Gene-environment interaction involved in cholangiocarcinoma in the Thai population: Polymorphisms of DNA repair genes, smoking and use of alcohol
Title
Gene-environment interaction involved in cholangiocarcinoma in the Thai population: Polymorphisms of DNA repair genes, smoking and use of alcohol
Publication type
Journal Article
Year of Publication
2014
Authors
Journal
BMJ Open
Volume
4
Issue
10
Date published
2014
ISBN
20446055 (ISSN)
Keywords
8 oxoguanine DNA glycosylase 1, Adult, Aged, alcohol consumption, article, bile duct carcinoma, cancer risk, cancer susceptibility, case control study, cohort analysis, controlled study, DNA glycosyltransferase, drinking behavior, excision repair, Female, genetic association, genotype, genotype environment interaction, high resolution melting analysis, human, major clinical study, male, opisthorchiasis, single nucleotide polymorphism, smoking, Thai (people), unclassified drug, XRCC1 protein
Abstract
Objective: Cholangiocarcinoma (CCA) is the most common malignancy in a Northeast Thai population. Smoking and alcohol drinking are associated with the production of free radical intermediates, which can cause several types of DNA lesions. Reduced repair of these DNA lesions would constitute an important risk factor for cancer development. We therefore examined whether polymorphisms in DNA base-excision repair (BER) genes, XRCC1 G399A and OGG1 C326G, were associated with CCA risk and whether they modified the effect of smoking and alcohol drinking in the Thai population.
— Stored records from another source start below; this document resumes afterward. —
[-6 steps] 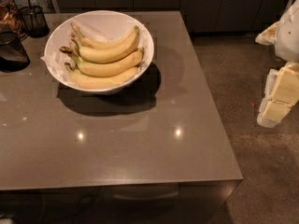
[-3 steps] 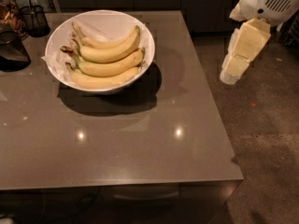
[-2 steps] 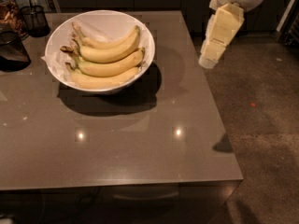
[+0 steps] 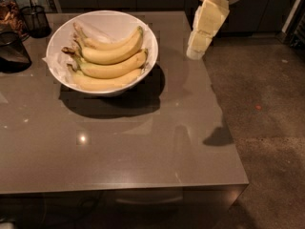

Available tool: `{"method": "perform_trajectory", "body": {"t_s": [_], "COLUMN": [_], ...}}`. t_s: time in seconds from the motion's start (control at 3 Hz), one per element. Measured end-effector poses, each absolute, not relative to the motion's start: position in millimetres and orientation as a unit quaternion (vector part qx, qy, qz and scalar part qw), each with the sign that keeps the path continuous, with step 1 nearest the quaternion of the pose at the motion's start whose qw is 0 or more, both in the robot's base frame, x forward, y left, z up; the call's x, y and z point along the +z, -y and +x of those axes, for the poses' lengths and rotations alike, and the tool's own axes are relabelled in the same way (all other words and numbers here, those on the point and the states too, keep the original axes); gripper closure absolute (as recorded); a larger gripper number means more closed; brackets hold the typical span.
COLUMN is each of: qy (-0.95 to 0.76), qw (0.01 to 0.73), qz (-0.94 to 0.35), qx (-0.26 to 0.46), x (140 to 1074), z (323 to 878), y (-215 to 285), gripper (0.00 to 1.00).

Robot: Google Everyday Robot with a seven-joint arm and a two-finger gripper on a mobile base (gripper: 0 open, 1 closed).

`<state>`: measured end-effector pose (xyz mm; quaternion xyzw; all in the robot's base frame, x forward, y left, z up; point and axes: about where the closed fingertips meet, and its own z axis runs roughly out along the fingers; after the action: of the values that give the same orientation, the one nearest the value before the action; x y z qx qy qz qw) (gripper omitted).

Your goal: Pick banana from white bowl

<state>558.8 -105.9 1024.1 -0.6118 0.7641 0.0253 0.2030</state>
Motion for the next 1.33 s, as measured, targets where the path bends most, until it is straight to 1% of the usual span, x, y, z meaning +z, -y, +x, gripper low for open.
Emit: {"method": "perform_trajectory", "body": {"t_s": [0.33, 0.67, 1.0, 1.33], "qy": [-0.723, -0.679, -0.676, -0.662], "qw": [0.223, 0.219, 0.231, 0.242], "qz": [-0.654, -0.701, -0.700, -0.709], "qx": [0.021, 0.003, 0.002, -0.001], "x": [1039.2, 1040.4, 1042.9, 1039.8], "z": [578.0, 590.5, 595.2, 601.7], "y": [58.9, 9.4, 2.2, -15.3], "gripper": [0.00, 0.00, 0.00, 0.00]}}
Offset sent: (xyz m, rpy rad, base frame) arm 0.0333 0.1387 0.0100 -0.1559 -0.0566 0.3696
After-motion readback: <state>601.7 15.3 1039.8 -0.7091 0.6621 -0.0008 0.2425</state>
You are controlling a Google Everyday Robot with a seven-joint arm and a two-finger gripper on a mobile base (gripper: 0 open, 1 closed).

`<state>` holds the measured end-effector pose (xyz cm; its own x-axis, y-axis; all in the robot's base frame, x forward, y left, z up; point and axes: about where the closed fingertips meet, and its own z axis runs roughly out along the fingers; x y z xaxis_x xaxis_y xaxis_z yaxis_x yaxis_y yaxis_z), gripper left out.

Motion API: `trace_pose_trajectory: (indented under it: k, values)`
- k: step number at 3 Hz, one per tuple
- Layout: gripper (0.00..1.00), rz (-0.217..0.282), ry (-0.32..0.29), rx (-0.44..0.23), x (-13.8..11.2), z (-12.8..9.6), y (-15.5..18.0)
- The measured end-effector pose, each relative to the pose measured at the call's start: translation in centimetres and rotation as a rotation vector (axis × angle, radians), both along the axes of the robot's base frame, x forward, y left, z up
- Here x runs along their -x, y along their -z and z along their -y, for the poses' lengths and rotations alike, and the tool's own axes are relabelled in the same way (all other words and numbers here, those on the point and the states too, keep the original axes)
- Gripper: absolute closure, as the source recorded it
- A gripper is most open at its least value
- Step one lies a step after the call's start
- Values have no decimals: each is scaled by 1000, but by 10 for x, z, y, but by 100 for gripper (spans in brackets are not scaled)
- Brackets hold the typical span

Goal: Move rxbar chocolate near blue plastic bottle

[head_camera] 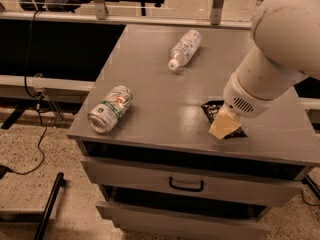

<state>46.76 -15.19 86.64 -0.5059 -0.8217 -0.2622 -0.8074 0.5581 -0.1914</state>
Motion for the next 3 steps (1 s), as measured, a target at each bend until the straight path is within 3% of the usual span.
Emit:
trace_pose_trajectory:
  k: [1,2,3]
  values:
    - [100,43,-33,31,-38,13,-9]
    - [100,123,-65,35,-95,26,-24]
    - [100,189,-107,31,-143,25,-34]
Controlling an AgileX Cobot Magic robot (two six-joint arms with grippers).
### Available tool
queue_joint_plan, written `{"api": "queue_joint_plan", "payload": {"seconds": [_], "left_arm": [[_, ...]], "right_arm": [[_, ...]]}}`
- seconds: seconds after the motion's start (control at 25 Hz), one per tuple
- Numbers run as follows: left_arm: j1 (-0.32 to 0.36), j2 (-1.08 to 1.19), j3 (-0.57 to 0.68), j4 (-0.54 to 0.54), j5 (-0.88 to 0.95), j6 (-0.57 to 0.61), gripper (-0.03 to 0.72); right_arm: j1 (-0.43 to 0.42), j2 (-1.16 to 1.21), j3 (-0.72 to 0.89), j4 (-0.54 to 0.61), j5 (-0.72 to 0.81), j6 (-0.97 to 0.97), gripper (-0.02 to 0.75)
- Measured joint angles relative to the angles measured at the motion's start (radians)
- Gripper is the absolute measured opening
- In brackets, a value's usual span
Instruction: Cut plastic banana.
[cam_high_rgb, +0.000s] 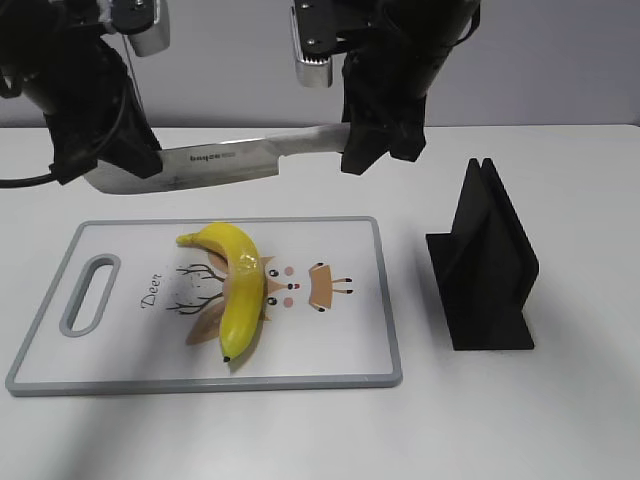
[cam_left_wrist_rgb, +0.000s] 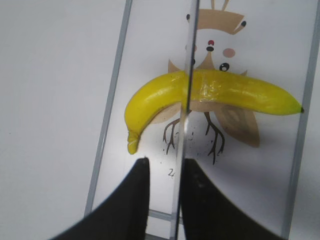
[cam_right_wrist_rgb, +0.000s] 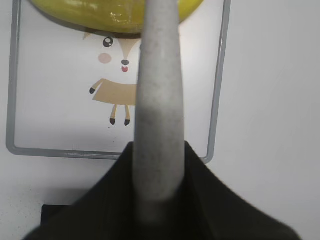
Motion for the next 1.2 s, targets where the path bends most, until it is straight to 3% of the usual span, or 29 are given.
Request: {"api": "queue_joint_plan", "payload": {"seconds": [0.12,0.24,0.68,0.96,1.2], "left_arm": [[0.0,0.008,0.0,0.0,0.0,0.0,0.058],[0.0,0.014,0.0,-0.001,-0.014,0.0,-0.009],[-0.005,0.108,0.016,0.011,-0.02,0.002,-0.012],[-0.027,0.161,0.239,-0.004,-0.314,0.013,-0.007],[-0.027,0.176,0.26,-0.016,-0.356,0.026,0.002]], "right_arm": [[0.0,0.0,0.0,0.003,0.0,0.005,0.16],[-0.002,0.0,0.0,0.016,-0.001,0.019,0.16],[-0.004,0.091,0.04,0.036,0.003,0.055,0.16],[-0.003,0.237,0.052,0.041,-0.015,0.053,0.163],[-0.005,0.259,0.039,0.049,-0.012,0.053,0.163]]}}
Design: A nested case-control study within the cohort study was conducted: 219 participants with primary CCA were each matched with two non-cancer controls from the same cohort on sex, age at recruitment and the presence/absence of Opisthorchis viverrini eggs in stools. Smoking and alcohol consumption were assessed on recruitment. Polymorphisms in BER genes were analysed using a PCR with high-resolution melting analysis. The associations were assessed using conditional logistic regression. Results: Our results suggest that, in the Thai population, polymorphisms in XRCC1 and OGG1 genes, particularly in combination, are associated with increased susceptibility to CCA, and that their role as modifiers of the effect of smoking and alcohol consumption influences the risk of CCA. Conclusions: Better ways of reducing habitual smoking and alcohol consumption, targeted towards subgroups which are genetically susceptible, are recommended. CCA is a multifactorial disease, and a comprehensive approach is needed for its effective prevention. This approach would also have the additional advantage of reducing the onset of other cancers.